E in Italia? Mancando un mercato del lavoro vitale come quello americano, i salari crescono poco e non abbiamo ancora recuperato i livelli occupazionali dal pre-pandemia, il fenomeno delle grandi dimissioni è nettamente ridotto. Anzi, tra 2020 e 2021 abbiamo assistito all’unicum del blocco dei licenziamenti. I cambi vita, ad ogni modo, ci sono anche in Italia e si legano all’organizzazione del lavoro mutata in pandemia e ai rapporti con colleghi e superiori. Possono incidere l’ambiente tossico non più tollerabile, l’orario monstre da 1o ore al giorno o l’abbandono totale del lavoro da remoto, che significa meno tempo libero e il ritorno alla vita pendolare per una buona fetta di italiani. Non a caso ad oggi diversi recruiter segnalano come già in fase di colloquio i candidati chiedano se l’azienda X garantisce giorni in smart working o meno. A dimostrazione di quanto siano mutate le esigenze dei lavoratori (o meglio di quanto ora se ne parli liberamente).
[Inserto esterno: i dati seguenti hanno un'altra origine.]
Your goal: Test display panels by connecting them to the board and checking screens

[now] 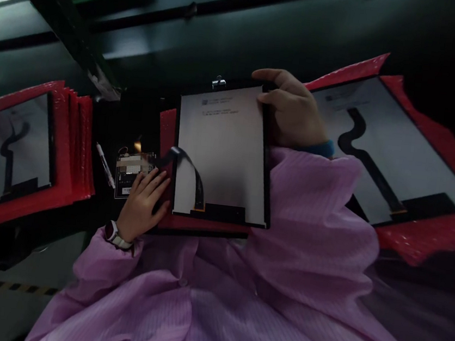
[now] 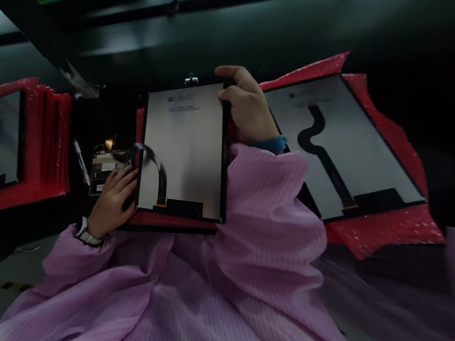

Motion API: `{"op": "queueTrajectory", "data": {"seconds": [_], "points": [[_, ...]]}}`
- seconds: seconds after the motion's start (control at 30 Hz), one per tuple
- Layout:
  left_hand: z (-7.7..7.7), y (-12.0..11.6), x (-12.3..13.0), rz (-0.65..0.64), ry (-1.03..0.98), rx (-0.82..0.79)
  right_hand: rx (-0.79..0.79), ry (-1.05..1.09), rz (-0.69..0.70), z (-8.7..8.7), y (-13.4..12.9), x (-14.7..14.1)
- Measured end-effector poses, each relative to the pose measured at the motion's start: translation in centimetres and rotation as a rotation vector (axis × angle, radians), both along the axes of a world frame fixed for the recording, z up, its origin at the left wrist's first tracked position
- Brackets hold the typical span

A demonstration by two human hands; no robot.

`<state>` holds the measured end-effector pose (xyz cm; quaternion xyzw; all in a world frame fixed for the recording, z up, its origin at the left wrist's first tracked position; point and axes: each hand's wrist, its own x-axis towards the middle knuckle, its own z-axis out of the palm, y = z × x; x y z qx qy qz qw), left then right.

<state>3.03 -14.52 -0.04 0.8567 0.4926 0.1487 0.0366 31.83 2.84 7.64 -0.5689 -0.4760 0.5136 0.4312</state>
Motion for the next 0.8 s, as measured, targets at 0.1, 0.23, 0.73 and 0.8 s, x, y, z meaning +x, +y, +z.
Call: {"op": "queueTrajectory", "data": {"seconds": [0.1, 0.23, 0.73, 0.8], "points": [[-0.1, 0.0, 0.0, 0.024, -0.028, -0.020, 0.043, -0.015, 0.030, -0.1, -0.3, -0.2], [-0.2, 0.0, 0.0, 0.023, -0.124, -0.058, 0.044, -0.063, 0.084, -1.4, -0.3, -1.5], [0.0, -0.7, 0.2, -0.029, -0.043, 0.041, 0.336, -0.905, -0.022, -4.0, -2.2, -3.8], [1.0, -0.9, 0.1, -0.084, -0.061, 0.112, 0.481, -0.759, 0.191, -3.4, -2.9, -4.8]]}}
Dimissioni femminili e per motivi familiari

Per capire però le dimissioni all’italiana non si può non considerare il problema della conciliazione dei tempi casa-ufficio. Più che dimissioni per navigare verso lidi più rosei in Italia le dimissioni si danno per difficoltà familiari. I dati dell’Ispettorato nazionale del lavoro ci dicono che nel 2020 ci sono state oltre 1,5 milioni di dimissioni chieste dai lavoratori. Un dato in linea con l’anno precedente e che va letto in relazione alla pandemia: l’incertezza ha spinto molti italiani a tenersi stretto il posto di lavoro. Tra le dimissioni però si segnalano comunque 42 mila dimissioni presentate da genitori con bambini da zero a tre anni. E nel 77,4% dei casi si tratta di dimissioni di donne. Dati indicativi di un problema enorme del sistema Italia dove la scelta di fare figli stride con quella di continuare a lavorare.